- Born: June 17, 1891 Lawrence, Massachusetts, U.S.
- Died: December 10, 1975 (aged 84) New Rochelle, New York, U.S.
- Education: MIT (BS, 1916; MS, 1925)
- Occupations: Electrical engineer, Academic administrator
- Known for: Engineering education reform, Scientific research funding
- Awards: ASME President (1956–1957) Honorary doctorates from various institutions

= Joseph Warren Barker =

American engineer (1891–1975)

Joseph Warren Barker (June 17, 1891 – December 10, 1975) was an American electrical and mechanical engineer, Dean of the Faculty of Engineering at Columbia University, and 75th president of the American Society of Mechanical Engineers in the year 1956-57.

==Biography==

===Family===
His daughter was longtime New Hampshire state representative Betty Hall.

=== Youth and early career ===
Barker was born in Lawrence, Massachusetts in 1891, son of Frederick Barker and Alice Ann (Alletson) Barker. He started his studies at the University of Chicago in the year 1909-10. Then he moved to Massachusetts Institute of Technology, where he obtained his BSc in Electrical Engineering in 1916.

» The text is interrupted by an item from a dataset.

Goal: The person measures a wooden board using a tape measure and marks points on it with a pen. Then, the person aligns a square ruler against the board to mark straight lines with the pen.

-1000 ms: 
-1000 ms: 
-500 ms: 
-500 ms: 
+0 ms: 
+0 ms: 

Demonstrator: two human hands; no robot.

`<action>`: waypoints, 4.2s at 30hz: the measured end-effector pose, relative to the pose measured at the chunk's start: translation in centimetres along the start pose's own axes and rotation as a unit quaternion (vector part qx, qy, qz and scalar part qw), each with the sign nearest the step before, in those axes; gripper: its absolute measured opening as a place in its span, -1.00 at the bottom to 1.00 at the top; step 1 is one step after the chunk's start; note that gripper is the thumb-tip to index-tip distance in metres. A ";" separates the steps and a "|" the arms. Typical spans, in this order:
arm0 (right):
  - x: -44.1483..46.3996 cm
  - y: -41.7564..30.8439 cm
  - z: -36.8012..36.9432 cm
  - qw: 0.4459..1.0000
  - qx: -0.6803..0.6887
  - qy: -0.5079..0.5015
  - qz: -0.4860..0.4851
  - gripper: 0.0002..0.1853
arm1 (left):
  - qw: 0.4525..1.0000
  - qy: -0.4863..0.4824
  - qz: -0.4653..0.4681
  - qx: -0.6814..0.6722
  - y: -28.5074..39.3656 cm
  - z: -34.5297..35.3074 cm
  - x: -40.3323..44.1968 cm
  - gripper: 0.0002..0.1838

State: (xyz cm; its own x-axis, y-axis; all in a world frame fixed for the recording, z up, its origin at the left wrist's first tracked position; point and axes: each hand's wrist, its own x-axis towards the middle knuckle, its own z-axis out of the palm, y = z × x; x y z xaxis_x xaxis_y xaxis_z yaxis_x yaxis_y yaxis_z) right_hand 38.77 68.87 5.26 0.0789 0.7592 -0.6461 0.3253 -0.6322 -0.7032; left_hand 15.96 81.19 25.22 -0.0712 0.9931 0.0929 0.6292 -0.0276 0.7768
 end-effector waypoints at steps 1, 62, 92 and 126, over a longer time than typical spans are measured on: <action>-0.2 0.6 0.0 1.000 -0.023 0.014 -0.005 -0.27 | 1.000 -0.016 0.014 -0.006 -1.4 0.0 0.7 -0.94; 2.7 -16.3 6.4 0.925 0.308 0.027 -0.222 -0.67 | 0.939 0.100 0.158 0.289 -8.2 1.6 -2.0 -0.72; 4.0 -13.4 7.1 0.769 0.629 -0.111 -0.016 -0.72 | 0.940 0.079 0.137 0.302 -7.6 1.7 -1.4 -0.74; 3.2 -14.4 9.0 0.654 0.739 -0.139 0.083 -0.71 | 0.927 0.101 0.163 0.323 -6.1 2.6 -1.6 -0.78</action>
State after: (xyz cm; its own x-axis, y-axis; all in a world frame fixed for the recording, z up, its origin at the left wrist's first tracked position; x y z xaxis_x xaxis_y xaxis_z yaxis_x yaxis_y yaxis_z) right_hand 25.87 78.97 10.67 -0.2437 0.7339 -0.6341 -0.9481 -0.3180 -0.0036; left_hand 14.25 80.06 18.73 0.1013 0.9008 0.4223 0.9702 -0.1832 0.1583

After his graduation in 1916 he enlisted in the U.S Navy, where he served United States Army Coast Artillery Corps in 1916-17 and 1923-24. He resigned as Army officer in 1925, and got appointed associate professor of engineering at the Massachusetts Institute of Technology. Next at the Lehigh University he was professor of electrical engineering.

=== Further career and honours ===
From 1930 to 1946 Barker served as Dean of Engineering at Columbia University. In World War II he was special assistant to Secretary of the Navy Frank Knox in Washington. As chief of the Division of Training Liaison Coordination he reorganizing the training and education program for the U.S. Navy. Afterwards he was awarded the Navy Distinguished Civilian Service Award.

Barker retired from Columbia in 1946, and next until 1974 served as president and board chairman of the Research Corporation, a science advancement foundation. In the year 1956-57 he also served as president of the American Society of Mechanical Engineers.

Barker was awarded an honorary doctorate from Northeastern University in 1940; an LL.D. from Bucknell University also in 1940; and an honorary doctorate of engineering from Case School of Applied Science, now Case School of Engineering.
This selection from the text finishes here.